**Problem to work on:** Look through the records that follow. Copy every line containing the word "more".

**Dataset items:**
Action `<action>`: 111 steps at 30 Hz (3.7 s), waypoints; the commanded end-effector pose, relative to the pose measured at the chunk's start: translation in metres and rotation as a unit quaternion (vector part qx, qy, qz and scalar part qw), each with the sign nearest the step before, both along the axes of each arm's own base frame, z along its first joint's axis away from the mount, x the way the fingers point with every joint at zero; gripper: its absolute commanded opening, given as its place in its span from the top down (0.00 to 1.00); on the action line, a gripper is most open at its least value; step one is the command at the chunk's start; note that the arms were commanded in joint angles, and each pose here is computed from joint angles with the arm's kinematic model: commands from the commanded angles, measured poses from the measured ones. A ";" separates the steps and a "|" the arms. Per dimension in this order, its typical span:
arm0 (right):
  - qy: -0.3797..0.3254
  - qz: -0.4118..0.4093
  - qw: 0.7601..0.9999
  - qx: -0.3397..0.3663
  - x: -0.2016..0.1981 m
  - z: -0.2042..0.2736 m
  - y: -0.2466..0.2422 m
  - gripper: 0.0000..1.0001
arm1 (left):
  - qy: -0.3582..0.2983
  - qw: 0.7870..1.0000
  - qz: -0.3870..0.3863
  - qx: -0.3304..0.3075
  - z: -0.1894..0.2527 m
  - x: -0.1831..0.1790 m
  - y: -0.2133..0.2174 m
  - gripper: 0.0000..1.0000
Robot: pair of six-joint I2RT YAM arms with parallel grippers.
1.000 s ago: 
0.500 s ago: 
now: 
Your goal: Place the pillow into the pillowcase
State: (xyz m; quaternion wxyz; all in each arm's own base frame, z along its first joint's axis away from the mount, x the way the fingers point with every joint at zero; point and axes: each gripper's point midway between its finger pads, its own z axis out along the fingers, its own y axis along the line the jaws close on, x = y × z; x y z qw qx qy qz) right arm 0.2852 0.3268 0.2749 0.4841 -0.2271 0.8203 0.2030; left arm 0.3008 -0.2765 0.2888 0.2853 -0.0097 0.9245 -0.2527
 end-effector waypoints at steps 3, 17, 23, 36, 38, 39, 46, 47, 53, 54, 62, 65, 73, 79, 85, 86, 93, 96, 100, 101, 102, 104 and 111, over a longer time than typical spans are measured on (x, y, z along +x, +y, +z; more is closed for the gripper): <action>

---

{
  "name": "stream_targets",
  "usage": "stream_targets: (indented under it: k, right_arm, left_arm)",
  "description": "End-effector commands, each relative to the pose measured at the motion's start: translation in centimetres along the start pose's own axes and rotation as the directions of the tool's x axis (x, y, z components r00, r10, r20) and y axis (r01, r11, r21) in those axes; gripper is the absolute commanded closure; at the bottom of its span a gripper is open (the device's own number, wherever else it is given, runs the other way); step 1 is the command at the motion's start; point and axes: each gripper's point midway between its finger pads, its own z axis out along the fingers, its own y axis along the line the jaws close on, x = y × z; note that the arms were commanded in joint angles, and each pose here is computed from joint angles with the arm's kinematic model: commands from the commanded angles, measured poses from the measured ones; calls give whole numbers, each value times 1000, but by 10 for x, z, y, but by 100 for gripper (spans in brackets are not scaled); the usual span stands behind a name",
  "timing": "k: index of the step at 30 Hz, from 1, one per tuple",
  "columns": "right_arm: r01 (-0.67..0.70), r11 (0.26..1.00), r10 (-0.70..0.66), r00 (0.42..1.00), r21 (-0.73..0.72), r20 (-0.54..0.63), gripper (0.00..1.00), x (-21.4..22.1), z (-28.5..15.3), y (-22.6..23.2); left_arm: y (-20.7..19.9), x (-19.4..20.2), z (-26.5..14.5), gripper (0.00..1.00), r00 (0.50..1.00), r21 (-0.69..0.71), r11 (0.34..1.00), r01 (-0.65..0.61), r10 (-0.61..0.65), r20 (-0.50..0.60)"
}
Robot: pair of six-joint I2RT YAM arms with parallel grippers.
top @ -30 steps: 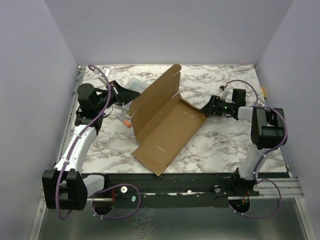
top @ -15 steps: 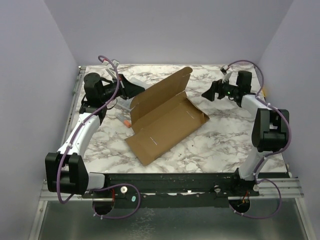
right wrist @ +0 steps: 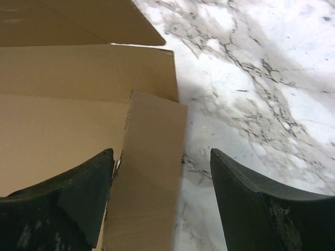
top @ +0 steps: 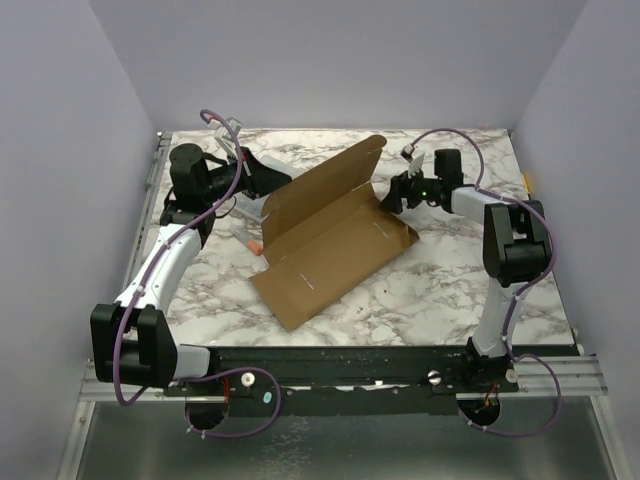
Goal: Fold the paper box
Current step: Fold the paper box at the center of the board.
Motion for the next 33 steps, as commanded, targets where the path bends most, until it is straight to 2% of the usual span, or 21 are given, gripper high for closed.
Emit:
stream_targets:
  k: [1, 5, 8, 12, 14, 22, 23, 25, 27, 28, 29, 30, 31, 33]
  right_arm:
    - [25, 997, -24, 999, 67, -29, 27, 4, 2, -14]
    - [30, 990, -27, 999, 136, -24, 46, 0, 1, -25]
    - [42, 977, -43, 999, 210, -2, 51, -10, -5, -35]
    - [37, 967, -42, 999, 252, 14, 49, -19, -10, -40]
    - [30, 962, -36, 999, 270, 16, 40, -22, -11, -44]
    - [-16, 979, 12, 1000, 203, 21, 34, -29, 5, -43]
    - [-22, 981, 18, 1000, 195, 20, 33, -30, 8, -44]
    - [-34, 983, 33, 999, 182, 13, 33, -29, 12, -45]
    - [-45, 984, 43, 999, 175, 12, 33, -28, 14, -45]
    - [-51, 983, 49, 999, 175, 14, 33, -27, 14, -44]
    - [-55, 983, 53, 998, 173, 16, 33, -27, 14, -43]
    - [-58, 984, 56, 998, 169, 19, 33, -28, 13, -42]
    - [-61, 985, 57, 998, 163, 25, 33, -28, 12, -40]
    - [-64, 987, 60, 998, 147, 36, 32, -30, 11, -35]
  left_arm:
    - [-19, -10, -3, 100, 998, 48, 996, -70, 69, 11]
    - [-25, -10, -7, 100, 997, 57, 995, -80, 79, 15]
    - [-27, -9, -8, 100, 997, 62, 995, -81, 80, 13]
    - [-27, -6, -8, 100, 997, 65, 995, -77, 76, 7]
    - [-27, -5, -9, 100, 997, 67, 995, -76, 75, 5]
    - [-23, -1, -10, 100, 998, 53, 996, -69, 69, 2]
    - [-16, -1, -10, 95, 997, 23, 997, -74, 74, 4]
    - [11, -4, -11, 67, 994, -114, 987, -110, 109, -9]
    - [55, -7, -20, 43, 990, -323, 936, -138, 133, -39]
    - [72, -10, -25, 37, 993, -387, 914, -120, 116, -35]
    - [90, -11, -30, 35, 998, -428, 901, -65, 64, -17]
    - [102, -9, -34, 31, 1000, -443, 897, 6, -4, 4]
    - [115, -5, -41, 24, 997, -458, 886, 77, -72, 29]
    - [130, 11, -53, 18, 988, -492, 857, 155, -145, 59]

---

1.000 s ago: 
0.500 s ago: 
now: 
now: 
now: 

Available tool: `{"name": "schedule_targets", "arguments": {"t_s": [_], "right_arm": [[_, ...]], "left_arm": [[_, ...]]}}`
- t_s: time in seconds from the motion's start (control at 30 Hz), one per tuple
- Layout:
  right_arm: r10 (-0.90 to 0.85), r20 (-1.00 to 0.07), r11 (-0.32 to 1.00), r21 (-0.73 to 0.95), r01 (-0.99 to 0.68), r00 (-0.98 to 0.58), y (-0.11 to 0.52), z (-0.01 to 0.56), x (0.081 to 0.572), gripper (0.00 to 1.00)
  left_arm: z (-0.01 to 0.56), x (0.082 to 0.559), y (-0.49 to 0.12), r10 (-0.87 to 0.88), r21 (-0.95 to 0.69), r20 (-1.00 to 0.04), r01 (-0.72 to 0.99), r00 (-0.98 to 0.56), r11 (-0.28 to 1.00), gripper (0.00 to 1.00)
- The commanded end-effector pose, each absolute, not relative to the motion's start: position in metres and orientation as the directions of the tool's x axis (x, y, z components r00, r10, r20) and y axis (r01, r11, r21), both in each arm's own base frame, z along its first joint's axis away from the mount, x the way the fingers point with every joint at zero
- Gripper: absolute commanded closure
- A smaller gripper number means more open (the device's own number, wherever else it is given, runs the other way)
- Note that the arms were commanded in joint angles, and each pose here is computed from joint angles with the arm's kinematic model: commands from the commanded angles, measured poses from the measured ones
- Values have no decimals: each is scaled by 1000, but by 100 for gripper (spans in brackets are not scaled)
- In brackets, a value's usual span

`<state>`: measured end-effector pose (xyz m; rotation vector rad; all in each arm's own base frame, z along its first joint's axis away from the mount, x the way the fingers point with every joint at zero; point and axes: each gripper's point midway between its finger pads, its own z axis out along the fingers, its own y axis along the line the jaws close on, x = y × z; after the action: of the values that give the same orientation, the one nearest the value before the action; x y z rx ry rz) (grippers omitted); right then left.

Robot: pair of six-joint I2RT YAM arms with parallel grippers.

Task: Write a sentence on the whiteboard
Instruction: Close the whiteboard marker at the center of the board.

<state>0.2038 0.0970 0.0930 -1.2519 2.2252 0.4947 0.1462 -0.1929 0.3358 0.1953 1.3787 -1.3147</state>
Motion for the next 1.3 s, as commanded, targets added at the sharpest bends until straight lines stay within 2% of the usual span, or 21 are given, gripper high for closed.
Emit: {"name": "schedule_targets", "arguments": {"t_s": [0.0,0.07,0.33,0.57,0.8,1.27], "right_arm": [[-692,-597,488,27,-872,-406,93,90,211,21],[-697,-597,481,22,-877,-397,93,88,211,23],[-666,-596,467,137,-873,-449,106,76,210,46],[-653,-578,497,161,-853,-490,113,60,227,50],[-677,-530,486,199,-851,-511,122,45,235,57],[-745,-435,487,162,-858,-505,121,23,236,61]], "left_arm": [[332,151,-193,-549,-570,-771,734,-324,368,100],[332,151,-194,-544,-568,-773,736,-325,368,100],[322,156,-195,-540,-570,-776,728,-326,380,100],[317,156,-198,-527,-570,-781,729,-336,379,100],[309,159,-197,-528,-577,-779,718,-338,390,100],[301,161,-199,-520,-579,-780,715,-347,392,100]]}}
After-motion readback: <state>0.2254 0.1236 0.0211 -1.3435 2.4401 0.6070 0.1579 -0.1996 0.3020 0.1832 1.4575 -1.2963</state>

**Completed exercise:**
 end-effector waypoints at steps 3, 17, 23, 36, 38, 39, 46, 47, 53, 54, 62, 65, 73, 79, 85, 86, 93, 96, 100, 101, 102, 104 and 111, over a longer time than typical spans are measured on (x, y, z along +x, +y, +z; more is closed for the gripper): <action>
- A smaller gripper number means more open (the device's own number, wherever else it is given, runs the other way)

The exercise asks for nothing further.